Change Log

Version 0.1.0 (20 May, 2022)

Version 0.2.0 (03 August, 2022)
  • Find automatically the mkdb.pm, so scripts can be run from anywhere (providing the path to them)

  • get_subtaxa.pl - new script

  • download_bold.pl - option to cut up taxa to subtaxa with less than max_record_n specimen records

  • format_db.pl - new option for VTAM format

  • add benchmarking of select_taxa

Version 0.2.1 (07 August, 2022)

  • format_db.pl Correct if there is a taxID 0 in taxonomy file

Version 0.2.2 (09 January, 2023)

  • select_taxa.pl recognizes merged taxids

Version 0.2.3 (24 January, 2023)

  • format_rdp.pl added to make sequence.tsv and taxonomy.tsv from RDP training files

Version 0.2.4 (17 April, 2023)

  • download_bold.pl works if taxon_list has a heading (taxon_name) and also if it has not

Version 0.3.0 (06 May, 2024)

  • format_bold_package.pl replaces download_bold.pl sinc it is quicker and BOLD API do not work any more for large data download

  • reduce_metadata.pl to create a tsv file with BOLD metadata of the BOLD sequences kept in COInr

  • for better traceability of the BOLD sequences, ids are in the following format: BOLD_markercode_processid

Version 0.3.1 (28 Oct, 2024)

  • format_db.pl add sintax option to produce database for SINTAX

Version 0.4.0 (09 May, 2025)

  • format_bold_package.pl

    • Read input TSV line by line, to reduce memory need

    • Can delete sequneces without BOLD BIN; New argument delete_noBIN [0/1/2]

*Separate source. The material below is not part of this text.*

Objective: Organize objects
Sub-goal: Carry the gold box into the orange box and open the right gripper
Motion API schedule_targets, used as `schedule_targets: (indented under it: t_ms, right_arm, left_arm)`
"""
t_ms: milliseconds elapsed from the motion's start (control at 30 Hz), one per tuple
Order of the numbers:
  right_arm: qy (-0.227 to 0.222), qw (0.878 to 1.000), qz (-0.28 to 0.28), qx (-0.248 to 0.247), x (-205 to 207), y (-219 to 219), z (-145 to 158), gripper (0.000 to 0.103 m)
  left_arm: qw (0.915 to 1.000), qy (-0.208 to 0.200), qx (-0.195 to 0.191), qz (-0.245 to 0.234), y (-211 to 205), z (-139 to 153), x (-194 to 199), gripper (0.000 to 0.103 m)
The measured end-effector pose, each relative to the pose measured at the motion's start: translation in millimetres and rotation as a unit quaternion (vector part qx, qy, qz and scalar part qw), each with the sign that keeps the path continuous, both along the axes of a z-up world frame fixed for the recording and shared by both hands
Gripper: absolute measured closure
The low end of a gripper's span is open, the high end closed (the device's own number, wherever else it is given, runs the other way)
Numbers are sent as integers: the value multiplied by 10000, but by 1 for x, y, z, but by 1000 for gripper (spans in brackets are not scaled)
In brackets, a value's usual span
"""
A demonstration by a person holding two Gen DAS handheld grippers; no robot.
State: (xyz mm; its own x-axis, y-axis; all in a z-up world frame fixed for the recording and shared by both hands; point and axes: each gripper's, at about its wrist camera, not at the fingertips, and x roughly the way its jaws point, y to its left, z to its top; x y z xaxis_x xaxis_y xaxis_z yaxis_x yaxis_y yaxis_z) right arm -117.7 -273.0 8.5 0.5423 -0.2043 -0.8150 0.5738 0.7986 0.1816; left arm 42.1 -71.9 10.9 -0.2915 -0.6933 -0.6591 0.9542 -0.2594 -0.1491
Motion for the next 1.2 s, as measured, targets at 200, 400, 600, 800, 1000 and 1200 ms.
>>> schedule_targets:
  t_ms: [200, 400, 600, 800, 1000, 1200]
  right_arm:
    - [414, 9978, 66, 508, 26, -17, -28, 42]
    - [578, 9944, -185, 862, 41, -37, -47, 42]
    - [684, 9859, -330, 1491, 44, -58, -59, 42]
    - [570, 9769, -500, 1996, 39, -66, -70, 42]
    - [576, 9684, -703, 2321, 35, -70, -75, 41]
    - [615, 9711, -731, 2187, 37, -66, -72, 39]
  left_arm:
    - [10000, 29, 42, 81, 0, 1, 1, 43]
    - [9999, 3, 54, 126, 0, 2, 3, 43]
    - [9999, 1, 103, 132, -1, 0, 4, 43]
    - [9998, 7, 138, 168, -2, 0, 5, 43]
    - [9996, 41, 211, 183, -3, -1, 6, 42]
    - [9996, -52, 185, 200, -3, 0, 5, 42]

    • Sequence IDs are in the following format: BOLD_MARKER_PROCESSID_BIN (BOLD_COI-5P_JRPAA9741-15_BIN:ADQ9721 or BOLD_COI-5P_GBBAC2495-15_BIN:NA)

  • add_taxids.pl

    • avoid using 0 as a taxid

    • if more than one taxid for name

      • takes the one with highest proportion of taxa matching the upwards lineage (as before)

      • then smallest difference in taxlevel

      • then prefer a valid scientific name if choice between synonyms and scientific names

      • taxon name in BOLD mathcing a scientific name of the taxid (for homotypic synomyms it is possible to have different scientific names)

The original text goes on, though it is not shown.